Russland steuert zunehmend einen antiwestlichen Kurs. Jetzt hat der Kreml den KSE-Abrüstungsvertrag aufgekündigt. Was steckt dahinter?

Die Angriffe aus dem Kreml häufen sich. Erst warf Präsident Putin dem Westen auf der Münchner Sicherheitskonferenz Militarismus und Imperialismus vor. Dann attackierte er den geplanten US-Raketenschild als aggressiven ersten Schritt eines neuen Rüstungswettlaufs. Gestern handelte Putin. Er kündigte die Aussetzung des mit der Nato geschlossenen Vertrags über Konventionelle Streitkräfte in Europa (KSE) an. Was steckt dahinter?

Da ist zum einen die zurückgewonnene reale Stärke, die vor allem auf dem Öl- und Gasreichtum des Landes beruht. Das Putinsche Energie-Imperium braucht sich in seiner Außenpolitik weit weniger zu bescheiden als das von innerem Chaos gelähmte Jelzin-Russland der 90er Jahre. Schwerer noch wiegt die russische Enttäuschung über den Westen. Zu Beginn des neuen Jahrtausends war die Kreml-Führung durchaus zu globaler „partnership in leadership“ (gemeinschaftlicher Führung) mit den USA und der EU bereit. Doch Washington und Brüssel gingen darauf – aus Moskauer Sicht –  nicht ein. Stattdessen wurde die Nato bis an die Grenzen Russlands erweitert, wurden die vermeintlich antirussischen Revolutionen in Georgien und der Ukraine „vom Westen gesponsert“ und wurde nun ein Raketenabwehrsystem entworfen, durch das man sich im Kreml erneut brüskiert fühlt.

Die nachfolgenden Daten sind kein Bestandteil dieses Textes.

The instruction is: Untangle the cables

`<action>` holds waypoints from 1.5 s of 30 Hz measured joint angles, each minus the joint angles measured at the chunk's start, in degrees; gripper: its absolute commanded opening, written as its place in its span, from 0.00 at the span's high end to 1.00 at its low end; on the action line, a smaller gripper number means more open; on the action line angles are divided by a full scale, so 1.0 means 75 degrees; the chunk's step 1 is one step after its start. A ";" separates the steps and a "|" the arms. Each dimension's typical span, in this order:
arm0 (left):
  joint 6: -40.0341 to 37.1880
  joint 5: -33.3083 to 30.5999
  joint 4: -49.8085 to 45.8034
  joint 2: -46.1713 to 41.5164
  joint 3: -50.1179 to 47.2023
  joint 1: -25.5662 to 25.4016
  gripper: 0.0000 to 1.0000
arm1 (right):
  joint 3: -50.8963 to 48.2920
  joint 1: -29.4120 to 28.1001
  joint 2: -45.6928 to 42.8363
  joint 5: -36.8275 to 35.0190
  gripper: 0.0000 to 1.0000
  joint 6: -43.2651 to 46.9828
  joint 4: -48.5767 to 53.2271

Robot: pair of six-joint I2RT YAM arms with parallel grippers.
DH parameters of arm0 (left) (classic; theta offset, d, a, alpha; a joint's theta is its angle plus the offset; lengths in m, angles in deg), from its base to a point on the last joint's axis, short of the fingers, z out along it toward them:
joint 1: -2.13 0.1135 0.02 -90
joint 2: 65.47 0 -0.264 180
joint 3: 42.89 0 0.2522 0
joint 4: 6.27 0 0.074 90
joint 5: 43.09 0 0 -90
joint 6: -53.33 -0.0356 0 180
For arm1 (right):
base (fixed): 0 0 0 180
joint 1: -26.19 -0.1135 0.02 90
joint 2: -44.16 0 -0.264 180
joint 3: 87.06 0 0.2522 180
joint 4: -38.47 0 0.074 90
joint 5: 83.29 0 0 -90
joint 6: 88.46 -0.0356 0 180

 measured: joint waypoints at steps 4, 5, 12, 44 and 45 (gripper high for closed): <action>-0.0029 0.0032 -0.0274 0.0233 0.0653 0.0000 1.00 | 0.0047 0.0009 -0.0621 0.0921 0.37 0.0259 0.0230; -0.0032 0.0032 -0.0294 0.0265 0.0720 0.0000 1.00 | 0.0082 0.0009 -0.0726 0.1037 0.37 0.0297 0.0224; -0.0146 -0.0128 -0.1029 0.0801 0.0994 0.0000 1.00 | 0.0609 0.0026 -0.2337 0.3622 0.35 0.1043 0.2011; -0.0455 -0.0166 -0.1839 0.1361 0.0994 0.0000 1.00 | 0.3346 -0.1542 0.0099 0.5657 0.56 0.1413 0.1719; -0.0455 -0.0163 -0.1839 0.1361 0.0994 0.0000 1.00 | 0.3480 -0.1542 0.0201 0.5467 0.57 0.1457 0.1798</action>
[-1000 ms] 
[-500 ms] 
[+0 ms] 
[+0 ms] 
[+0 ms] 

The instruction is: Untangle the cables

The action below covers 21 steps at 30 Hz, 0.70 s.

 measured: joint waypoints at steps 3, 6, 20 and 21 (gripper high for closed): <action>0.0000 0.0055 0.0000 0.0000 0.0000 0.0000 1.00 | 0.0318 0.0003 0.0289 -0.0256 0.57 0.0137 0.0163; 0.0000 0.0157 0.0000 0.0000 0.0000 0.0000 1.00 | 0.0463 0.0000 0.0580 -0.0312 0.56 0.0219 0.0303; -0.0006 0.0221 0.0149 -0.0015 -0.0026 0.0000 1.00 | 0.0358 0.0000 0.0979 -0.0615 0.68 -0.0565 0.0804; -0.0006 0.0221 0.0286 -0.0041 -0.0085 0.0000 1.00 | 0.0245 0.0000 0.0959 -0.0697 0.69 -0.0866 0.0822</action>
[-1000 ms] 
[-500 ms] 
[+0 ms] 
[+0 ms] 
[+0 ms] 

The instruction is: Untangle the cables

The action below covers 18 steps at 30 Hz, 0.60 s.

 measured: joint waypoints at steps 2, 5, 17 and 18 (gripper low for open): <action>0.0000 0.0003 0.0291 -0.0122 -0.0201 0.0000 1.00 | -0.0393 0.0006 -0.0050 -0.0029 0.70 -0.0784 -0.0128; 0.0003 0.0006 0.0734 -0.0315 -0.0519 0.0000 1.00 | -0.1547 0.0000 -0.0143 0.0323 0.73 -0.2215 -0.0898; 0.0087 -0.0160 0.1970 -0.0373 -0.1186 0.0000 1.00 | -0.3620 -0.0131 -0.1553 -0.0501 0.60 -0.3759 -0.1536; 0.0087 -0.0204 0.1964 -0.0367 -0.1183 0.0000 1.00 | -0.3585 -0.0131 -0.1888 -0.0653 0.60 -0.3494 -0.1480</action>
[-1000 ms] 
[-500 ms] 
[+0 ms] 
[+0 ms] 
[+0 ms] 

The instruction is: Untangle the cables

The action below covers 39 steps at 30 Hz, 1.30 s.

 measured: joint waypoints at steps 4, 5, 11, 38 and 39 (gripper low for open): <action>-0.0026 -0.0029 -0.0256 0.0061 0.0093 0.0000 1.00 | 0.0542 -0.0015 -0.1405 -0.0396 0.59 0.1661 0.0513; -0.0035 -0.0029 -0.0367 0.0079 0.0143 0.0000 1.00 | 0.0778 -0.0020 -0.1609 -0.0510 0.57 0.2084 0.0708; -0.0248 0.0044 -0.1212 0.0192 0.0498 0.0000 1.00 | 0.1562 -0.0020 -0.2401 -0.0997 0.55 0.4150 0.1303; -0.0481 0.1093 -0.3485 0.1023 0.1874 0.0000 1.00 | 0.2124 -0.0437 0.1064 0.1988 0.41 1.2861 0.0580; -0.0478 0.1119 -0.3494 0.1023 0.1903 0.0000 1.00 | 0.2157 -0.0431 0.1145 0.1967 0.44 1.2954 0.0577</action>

Der wichtigste Grund für Putins offensive Außenpolitik dürfte indes ein innenpolitischer sein. Im März 2008 wird in Russland ein neuer Präsident  gewählt. Wird er das? Es gibt Spekulationen, wonach Amtsinhaber Putin, der laut Verfassung nicht wieder kandidieren darf, einen Ausnahmezustand inszenieren und so weiterregieren könnte. Seine aggressive Rhetorik ließe sich als Vorspiel dazu begreifen. Zumindest bereitet sie aber eine  Wahlkampagne vor, bei der allein im Kreml entschieden wird, wer künftig in Russland das Sagen hat.